Your task:
Records follow. Copy every line with "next".

Data for the task:
..........
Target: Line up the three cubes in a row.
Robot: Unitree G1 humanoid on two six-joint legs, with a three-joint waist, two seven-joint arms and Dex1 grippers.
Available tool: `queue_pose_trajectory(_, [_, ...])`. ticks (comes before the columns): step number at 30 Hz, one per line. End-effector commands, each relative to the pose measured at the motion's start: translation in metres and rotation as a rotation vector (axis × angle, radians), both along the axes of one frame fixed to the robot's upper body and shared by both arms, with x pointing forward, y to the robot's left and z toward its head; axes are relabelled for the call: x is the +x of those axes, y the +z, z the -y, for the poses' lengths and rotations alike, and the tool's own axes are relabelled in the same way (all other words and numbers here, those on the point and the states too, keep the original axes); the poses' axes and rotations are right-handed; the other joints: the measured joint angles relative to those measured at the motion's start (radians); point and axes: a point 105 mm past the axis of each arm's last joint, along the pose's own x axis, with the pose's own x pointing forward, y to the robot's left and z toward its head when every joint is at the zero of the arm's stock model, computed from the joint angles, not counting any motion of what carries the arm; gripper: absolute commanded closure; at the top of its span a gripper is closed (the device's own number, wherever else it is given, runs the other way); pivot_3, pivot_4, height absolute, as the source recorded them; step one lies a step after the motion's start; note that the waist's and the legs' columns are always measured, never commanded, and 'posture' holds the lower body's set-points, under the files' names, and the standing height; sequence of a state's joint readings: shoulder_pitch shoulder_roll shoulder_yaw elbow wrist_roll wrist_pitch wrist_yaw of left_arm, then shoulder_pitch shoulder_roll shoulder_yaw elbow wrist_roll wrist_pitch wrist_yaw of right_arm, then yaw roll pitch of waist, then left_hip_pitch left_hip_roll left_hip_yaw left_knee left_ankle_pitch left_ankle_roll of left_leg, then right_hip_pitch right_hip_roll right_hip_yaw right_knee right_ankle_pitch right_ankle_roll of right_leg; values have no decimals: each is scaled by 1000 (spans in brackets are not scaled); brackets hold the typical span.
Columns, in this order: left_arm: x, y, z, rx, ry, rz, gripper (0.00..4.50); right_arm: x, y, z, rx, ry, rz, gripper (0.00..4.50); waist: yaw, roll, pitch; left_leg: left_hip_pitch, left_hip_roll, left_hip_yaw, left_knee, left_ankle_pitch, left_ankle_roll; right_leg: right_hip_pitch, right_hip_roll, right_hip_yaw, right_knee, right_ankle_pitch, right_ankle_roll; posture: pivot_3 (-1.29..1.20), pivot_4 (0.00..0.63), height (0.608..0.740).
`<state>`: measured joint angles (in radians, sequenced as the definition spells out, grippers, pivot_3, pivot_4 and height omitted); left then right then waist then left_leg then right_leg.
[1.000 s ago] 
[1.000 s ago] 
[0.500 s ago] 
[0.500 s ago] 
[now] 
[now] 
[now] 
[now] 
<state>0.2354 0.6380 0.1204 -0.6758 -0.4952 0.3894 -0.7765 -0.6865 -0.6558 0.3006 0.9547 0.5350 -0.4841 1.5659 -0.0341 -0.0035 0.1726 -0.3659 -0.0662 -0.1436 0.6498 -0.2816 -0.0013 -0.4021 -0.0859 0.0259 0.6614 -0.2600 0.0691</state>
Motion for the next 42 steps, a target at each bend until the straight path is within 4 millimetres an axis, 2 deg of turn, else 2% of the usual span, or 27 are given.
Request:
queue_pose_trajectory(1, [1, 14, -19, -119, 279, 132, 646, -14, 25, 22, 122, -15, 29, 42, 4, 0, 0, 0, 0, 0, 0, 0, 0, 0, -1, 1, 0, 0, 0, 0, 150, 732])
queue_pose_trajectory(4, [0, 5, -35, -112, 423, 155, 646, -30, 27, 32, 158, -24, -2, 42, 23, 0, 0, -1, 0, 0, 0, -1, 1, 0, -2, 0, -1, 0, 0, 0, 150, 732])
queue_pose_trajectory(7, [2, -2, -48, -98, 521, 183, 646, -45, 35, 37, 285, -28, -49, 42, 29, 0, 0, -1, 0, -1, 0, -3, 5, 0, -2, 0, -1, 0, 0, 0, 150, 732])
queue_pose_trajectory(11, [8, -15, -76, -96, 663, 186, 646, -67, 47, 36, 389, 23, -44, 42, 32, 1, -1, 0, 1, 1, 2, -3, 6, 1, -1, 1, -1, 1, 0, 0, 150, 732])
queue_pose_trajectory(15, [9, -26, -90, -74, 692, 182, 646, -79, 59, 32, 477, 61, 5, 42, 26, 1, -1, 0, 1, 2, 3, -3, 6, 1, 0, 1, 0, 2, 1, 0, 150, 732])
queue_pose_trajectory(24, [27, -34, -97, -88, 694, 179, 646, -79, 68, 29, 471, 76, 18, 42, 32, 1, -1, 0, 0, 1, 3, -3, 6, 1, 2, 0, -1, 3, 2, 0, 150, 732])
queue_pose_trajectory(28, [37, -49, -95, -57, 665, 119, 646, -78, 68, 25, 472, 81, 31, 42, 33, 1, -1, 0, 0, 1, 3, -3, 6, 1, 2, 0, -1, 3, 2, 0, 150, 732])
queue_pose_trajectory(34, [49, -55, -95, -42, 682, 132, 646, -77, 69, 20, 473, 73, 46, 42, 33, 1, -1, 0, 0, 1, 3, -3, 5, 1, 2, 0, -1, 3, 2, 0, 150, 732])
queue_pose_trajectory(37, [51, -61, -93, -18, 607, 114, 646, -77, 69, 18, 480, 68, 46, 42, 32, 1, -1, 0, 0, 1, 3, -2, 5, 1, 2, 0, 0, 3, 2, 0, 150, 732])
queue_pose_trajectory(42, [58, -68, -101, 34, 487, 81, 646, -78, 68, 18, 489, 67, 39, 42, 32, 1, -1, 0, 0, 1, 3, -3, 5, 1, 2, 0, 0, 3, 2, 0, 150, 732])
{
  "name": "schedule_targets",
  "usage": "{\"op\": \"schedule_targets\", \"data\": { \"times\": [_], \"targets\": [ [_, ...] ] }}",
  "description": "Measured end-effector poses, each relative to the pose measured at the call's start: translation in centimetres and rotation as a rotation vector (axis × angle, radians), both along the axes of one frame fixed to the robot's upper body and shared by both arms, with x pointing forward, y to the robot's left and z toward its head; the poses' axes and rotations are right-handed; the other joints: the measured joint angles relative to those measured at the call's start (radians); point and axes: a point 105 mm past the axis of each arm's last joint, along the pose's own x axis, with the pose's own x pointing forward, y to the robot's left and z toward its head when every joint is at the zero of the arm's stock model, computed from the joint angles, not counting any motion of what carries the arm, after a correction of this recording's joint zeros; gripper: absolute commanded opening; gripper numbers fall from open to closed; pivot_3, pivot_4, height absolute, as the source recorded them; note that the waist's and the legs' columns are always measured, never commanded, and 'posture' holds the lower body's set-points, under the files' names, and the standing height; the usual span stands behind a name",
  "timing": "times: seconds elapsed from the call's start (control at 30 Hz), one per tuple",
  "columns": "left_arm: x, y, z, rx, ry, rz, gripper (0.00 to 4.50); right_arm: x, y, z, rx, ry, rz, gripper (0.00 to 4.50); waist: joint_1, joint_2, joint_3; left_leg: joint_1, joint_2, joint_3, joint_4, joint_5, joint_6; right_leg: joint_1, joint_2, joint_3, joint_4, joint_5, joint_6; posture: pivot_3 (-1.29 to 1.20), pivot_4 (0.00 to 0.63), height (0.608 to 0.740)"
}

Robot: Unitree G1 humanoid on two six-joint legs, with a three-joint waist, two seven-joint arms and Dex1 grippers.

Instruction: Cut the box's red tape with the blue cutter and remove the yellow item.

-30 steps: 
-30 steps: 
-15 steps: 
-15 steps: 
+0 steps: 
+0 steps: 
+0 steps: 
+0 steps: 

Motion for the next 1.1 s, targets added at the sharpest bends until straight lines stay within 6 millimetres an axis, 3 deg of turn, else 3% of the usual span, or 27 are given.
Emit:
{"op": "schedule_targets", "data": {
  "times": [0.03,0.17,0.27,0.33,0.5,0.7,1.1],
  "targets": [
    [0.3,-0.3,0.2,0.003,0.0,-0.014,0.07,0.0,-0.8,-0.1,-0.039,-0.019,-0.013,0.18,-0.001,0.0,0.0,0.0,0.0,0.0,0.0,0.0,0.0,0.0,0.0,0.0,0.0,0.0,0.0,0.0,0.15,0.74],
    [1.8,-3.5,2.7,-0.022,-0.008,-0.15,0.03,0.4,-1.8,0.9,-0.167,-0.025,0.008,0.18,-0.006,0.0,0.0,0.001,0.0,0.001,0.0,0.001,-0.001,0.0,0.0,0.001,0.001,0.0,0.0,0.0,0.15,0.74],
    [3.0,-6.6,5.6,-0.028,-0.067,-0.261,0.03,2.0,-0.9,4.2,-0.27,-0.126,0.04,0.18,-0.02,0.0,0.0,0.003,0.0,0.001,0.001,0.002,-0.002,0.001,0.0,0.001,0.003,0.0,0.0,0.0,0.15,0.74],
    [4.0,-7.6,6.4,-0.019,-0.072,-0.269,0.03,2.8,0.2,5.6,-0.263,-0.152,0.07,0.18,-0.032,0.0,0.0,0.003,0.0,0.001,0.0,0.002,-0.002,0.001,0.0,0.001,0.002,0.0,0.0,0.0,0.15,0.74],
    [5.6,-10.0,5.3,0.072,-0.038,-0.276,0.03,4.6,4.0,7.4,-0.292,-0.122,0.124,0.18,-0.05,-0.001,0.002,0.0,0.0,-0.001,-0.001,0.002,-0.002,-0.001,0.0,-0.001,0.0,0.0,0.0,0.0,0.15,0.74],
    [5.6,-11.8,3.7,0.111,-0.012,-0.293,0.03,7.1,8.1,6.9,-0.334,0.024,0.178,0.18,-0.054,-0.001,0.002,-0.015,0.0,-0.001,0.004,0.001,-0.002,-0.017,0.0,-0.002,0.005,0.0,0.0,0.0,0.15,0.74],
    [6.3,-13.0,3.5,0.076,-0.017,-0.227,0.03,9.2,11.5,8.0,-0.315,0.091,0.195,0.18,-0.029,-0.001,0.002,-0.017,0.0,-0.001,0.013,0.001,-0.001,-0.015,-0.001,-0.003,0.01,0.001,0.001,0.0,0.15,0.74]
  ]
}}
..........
Exercise solution:
Motion for the next 42 steps, a target at each bend until the straight path is within 4 millimetres an axis, 2 deg of turn, else 2% of the usual span, or 27 are given.
Motion for the next 1.1 s, targets added at the sharpest bends until straight lines stay within 6 millimetres an axis, 3 deg of turn, else 3% of the usual span, or 27 are given.

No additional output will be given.